What this task involves: A faithful transcription of all the data, images excluded, is the required answer.
══ Listed records
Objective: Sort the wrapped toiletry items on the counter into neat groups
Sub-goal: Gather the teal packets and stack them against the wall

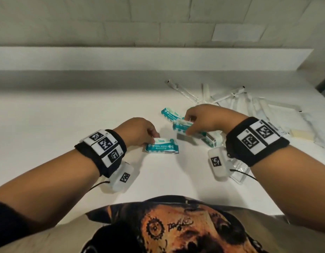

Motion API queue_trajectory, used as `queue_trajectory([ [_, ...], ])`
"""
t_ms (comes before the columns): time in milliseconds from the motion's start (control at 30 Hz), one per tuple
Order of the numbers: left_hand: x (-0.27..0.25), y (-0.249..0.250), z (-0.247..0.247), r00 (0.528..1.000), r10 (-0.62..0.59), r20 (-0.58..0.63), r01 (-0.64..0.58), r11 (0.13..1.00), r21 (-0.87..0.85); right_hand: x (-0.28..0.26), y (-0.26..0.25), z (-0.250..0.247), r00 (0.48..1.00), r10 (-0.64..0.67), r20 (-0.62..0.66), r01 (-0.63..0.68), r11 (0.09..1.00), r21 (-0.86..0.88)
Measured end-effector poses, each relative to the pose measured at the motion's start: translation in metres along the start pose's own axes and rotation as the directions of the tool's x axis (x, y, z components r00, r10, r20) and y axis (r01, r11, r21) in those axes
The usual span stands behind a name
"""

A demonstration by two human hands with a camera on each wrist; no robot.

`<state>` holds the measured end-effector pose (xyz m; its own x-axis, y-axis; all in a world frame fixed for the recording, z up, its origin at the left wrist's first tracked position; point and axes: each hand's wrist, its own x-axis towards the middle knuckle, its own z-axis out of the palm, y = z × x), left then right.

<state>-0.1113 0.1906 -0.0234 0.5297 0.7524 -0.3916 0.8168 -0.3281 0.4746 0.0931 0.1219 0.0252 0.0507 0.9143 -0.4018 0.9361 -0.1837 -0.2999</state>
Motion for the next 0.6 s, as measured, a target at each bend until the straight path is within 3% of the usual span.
queue_trajectory([
  [100,-0.003,0.003,0.006,0.999,0.021,-0.026,-0.021,1.000,0.016,0.017,-0.018,0.011,0.989,-0.095,-0.113,0.086,0.993,-0.085],
  [233,-0.005,0.000,0.008,0.996,-0.016,-0.089,0.025,0.995,0.097,0.042,-0.028,0.040,0.985,-0.171,0.033,0.174,0.971,-0.165],
  [300,-0.006,-0.003,0.007,0.995,-0.032,-0.098,0.042,0.994,0.103,0.048,-0.025,0.036,0.989,-0.150,-0.007,0.149,0.984,-0.095],
  [400,-0.007,-0.001,0.007,0.996,-0.004,-0.086,0.011,0.997,0.080,0.060,-0.019,0.026,0.968,-0.074,-0.239,0.056,0.995,-0.079],
  [500,-0.006,0.001,0.009,0.996,0.038,-0.084,-0.032,0.997,0.073,0.070,-0.019,0.028,0.975,-0.053,-0.215,0.013,0.983,-0.185],
  [600,-0.005,0.000,0.012,0.995,0.030,-0.095,-0.026,0.999,0.043,0.072,-0.016,0.030,0.974,-0.105,-0.201,0.051,0.965,-0.256],
])
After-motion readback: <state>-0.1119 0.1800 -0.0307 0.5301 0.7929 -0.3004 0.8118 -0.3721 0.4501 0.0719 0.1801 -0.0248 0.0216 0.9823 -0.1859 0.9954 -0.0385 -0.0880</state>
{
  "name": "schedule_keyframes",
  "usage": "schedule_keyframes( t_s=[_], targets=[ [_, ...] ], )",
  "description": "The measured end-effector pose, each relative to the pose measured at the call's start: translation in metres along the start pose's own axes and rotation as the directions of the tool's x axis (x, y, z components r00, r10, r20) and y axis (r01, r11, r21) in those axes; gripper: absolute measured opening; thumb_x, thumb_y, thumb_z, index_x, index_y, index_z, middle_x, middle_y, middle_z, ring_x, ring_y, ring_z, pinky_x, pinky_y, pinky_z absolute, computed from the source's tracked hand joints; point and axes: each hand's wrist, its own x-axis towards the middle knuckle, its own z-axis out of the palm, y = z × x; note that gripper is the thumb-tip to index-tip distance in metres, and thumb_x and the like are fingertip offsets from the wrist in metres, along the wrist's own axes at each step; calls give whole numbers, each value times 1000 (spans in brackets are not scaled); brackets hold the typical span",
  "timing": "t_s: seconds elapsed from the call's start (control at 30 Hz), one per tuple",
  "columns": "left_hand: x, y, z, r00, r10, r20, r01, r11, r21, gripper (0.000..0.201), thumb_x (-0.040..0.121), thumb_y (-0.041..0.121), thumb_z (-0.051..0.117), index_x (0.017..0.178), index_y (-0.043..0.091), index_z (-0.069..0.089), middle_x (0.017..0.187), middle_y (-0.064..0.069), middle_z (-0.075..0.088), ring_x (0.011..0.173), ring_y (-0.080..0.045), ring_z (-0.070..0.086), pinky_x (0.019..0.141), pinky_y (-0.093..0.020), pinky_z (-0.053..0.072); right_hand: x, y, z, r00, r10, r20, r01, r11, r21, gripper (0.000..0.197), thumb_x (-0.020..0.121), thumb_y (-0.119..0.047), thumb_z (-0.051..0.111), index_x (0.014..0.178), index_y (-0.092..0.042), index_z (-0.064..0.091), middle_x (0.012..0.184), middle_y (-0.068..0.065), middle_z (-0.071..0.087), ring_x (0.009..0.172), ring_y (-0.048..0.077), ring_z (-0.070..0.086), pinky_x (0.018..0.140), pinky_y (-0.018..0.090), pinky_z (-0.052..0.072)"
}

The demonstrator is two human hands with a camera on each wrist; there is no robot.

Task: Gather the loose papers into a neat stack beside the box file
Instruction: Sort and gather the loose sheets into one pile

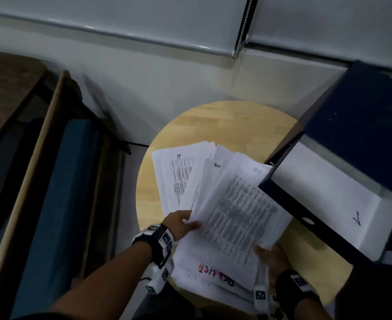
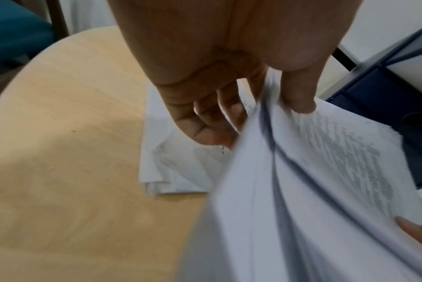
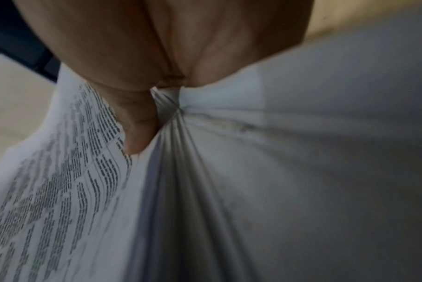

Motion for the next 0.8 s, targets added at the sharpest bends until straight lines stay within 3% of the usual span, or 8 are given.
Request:
schedule_keyframes(
  t_s=[0.07,0.13,0.2,0.3,0.47,0.53,0.7,0.8],
  targets=[
    [9,3,-6,998,22,-61,-21,1000,16,35,89,40,60,121,27,65,112,6,65,103,-17,61,90,-26,46,0,4,-13,995,-13,-100,12,1000,-15,43,90,-7,66,131,-13,55,124,15,64,110,36,62,100,55,47],
    [22,4,-16,990,23,-142,-6,993,118,33,90,27,58,120,17,65,117,-8,68,105,-25,64,94,-36,51,6,12,-22,981,-9,-192,-7,996,-86,46,90,-13,67,134,-8,54,129,15,61,110,32,60,100,47,48],
    [33,7,-24,980,-2,-199,47,975,219,31,88,21,57,117,11,64,109,-14,68,96,-30,65,84,-35,52,14,19,-27,971,-2,-239,-35,988,-151,47,89,-19,67,133,-5,55,130,16,61,109,32,60,99,43,48],
    [40,19,-23,974,-52,-219,122,941,315,16,85,22,62,94,10,59,87,-13,61,76,-27,55,68,-33,46,25,25,-27,972,5,-234,-44,986,-164,49,87,-19,69,131,-1,56,130,14,60,114,34,59,102,44,47],
    [49,34,-4,961,-207,-182,247,941,231,44,84,33,67,120,14,49,123,-14,58,100,-31,56,83,-35,46,58,49,-37,971,-18,-240,-19,989,-148,72,78,-32,75,138,0,50,142,20,51,125,38,52,108,51,43],
    [51,34,2,956,-228,-183,264,942,207,29,85,29,63,106,14,49,118,-14,61,91,-28,55,79,-33,46,38,31,-29,973,-13,-230,-22,989,-147,65,85,-23,73,139,2,47,143,19,50,126,37,51,109,48,42],
    [38,39,-7,947,-65,-315,167,937,307,9,88,16,54,82,12,49,96,-18,65,83,-33,59,68,-30,39,1,-5,-18,970,-20,-240,-16,989,-144,64,92,-7,63,147,3,33,148,19,42,135,37,42,112,39,33],
    [28,43,-43,873,94,-479,65,950,304,9,86,10,54,77,11,50,89,-28,65,85,-44,62,64,-33,38,-5,-16,-11,978,-30,-204,0,990,-143,64,93,-5,60,148,2,30,151,19,39,138,35,39,112,35,31]
  ],
)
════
Exercise result:
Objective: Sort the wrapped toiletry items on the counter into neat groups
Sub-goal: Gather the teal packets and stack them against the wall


Motion API queue_trajectory, used as `queue_trajectory([ [_, ...], ])`
"""
t_ms (comes before the columns): time in milliseconds from the motion's start (control at 30 Hz), one per tuple
Order of the numbers: left_hand: x (-0.27..0.25), y (-0.249..0.250), z (-0.247..0.247), r00 (0.528..1.000), r10 (-0.62..0.59), r20 (-0.58..0.63), r01 (-0.64..0.58), r11 (0.13..1.00), r21 (-0.87..0.85); right_hand: x (-0.28..0.26), y (-0.26..0.25), z (-0.250..0.247), r00 (0.48..1.00), r10 (-0.64..0.67), r20 (-0.62..0.66), r01 (-0.63..0.68), r11 (0.09..1.00), r21 (-0.86..0.88)
Measured end-effector poses, each relative to the pose measured at the motion's start: translation in metres along the start pose's own axes and rotation as the directions of the tool's x axis (x, y, z components r00, r10, r20) and y axis (r01, r11, r21) in those axes
The usual span stands behind a name
"""

A demonstration by two human hands with a camera on each wrist; no robot.

`<state>` holds the measured end-effector pose (xyz m; its own x-axis, y-axis; all in a world frame fixed for the recording, z up, its origin at the left wrist's first tracked position; point and axes: each hand's wrist, its own x-axis towards the middle knuckle, its own z-axis out of the palm, y = z × x), left then right.

<state>-0.1113 0.1906 -0.0234 0.5297 0.7524 -0.3916 0.8168 -0.3281 0.4746 0.0931 0.1219 0.0252 0.0507 0.9143 -0.4018 0.9361 -0.1837 -0.2999</state>
Motion for the next 0.6 s, as measured, a target at each bend until the straight path is within 3% of the usual span.
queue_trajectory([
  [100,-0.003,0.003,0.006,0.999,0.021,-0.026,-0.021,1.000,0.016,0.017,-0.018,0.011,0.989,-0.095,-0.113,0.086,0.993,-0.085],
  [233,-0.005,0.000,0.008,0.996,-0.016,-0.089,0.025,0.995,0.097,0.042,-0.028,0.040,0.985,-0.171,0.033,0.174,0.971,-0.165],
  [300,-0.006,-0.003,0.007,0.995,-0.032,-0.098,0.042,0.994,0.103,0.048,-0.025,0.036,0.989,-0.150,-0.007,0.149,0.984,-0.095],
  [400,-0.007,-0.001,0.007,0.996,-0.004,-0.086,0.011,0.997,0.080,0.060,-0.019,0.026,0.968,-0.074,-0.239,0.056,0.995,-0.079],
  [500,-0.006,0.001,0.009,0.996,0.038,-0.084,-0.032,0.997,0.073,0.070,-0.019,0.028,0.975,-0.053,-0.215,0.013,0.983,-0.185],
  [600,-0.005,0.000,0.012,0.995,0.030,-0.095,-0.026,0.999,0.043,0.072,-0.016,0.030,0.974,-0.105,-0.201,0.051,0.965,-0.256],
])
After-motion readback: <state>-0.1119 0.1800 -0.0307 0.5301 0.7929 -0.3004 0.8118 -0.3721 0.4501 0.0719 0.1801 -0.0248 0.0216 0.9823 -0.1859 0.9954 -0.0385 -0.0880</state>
{
  "name": "schedule_keyframes",
  "usage": "schedule_keyframes( t_s=[_], targets=[ [_, ...] ], )",
  "description": "The measured end-effector pose, each relative to the pose measured at the call's start: translation in metres along the start pose's own axes and rotation as the directions of the tool's x axis (x, y, z components r00, r10, r20) and y axis (r01, r11, r21) in those axes; gripper: absolute measured opening; thumb_x, thumb_y, thumb_z, index_x, index_y, index_z, middle_x, middle_y, middle_z, ring_x, ring_y, ring_z, pinky_x, pinky_y, pinky_z absolute, computed from the source's tracked hand joints; point and axes: each hand's wrist, its own x-axis towards the middle knuckle, its own z-axis out of the palm, y = z × x; note that gripper is the thumb-tip to index-tip distance in metres, and thumb_x and the like are fingertip offsets from the wrist in metres, along the wrist's own axes at each step; calls give whole numbers, each value times 1000 (spans in brackets are not scaled); brackets hold the typical span",
  "timing": "t_s: seconds elapsed from the call's start (control at 30 Hz), one per tuple",
  "columns": "left_hand: x, y, z, r00, r10, r20, r01, r11, r21, gripper (0.000..0.201), thumb_x (-0.040..0.121), thumb_y (-0.041..0.121), thumb_z (-0.051..0.117), index_x (0.017..0.178), index_y (-0.043..0.091), index_z (-0.069..0.089), middle_x (0.017..0.187), middle_y (-0.064..0.069), middle_z (-0.075..0.088), ring_x (0.011..0.173), ring_y (-0.080..0.045), ring_z (-0.070..0.086), pinky_x (0.019..0.141), pinky_y (-0.093..0.020), pinky_z (-0.053..0.072); right_hand: x, y, z, r00, r10, r20, r01, r11, r21, gripper (0.000..0.197), thumb_x (-0.020..0.121), thumb_y (-0.119..0.047), thumb_z (-0.051..0.111), index_x (0.014..0.178), index_y (-0.092..0.042), index_z (-0.064..0.091), middle_x (0.012..0.184), middle_y (-0.068..0.065), middle_z (-0.071..0.087), ring_x (0.009..0.172), ring_y (-0.048..0.077), ring_z (-0.070..0.086), pinky_x (0.018..0.140), pinky_y (-0.018..0.090), pinky_z (-0.052..0.072)"
}

The demonstrator is two human hands with a camera on each wrist; there is no robot.

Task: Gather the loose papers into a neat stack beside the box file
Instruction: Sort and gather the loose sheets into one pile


Motion for the next 0.8 s, targets added at the sharpest bends until straight lines stay within 3% of the usual span, or 8 are given.
Request:
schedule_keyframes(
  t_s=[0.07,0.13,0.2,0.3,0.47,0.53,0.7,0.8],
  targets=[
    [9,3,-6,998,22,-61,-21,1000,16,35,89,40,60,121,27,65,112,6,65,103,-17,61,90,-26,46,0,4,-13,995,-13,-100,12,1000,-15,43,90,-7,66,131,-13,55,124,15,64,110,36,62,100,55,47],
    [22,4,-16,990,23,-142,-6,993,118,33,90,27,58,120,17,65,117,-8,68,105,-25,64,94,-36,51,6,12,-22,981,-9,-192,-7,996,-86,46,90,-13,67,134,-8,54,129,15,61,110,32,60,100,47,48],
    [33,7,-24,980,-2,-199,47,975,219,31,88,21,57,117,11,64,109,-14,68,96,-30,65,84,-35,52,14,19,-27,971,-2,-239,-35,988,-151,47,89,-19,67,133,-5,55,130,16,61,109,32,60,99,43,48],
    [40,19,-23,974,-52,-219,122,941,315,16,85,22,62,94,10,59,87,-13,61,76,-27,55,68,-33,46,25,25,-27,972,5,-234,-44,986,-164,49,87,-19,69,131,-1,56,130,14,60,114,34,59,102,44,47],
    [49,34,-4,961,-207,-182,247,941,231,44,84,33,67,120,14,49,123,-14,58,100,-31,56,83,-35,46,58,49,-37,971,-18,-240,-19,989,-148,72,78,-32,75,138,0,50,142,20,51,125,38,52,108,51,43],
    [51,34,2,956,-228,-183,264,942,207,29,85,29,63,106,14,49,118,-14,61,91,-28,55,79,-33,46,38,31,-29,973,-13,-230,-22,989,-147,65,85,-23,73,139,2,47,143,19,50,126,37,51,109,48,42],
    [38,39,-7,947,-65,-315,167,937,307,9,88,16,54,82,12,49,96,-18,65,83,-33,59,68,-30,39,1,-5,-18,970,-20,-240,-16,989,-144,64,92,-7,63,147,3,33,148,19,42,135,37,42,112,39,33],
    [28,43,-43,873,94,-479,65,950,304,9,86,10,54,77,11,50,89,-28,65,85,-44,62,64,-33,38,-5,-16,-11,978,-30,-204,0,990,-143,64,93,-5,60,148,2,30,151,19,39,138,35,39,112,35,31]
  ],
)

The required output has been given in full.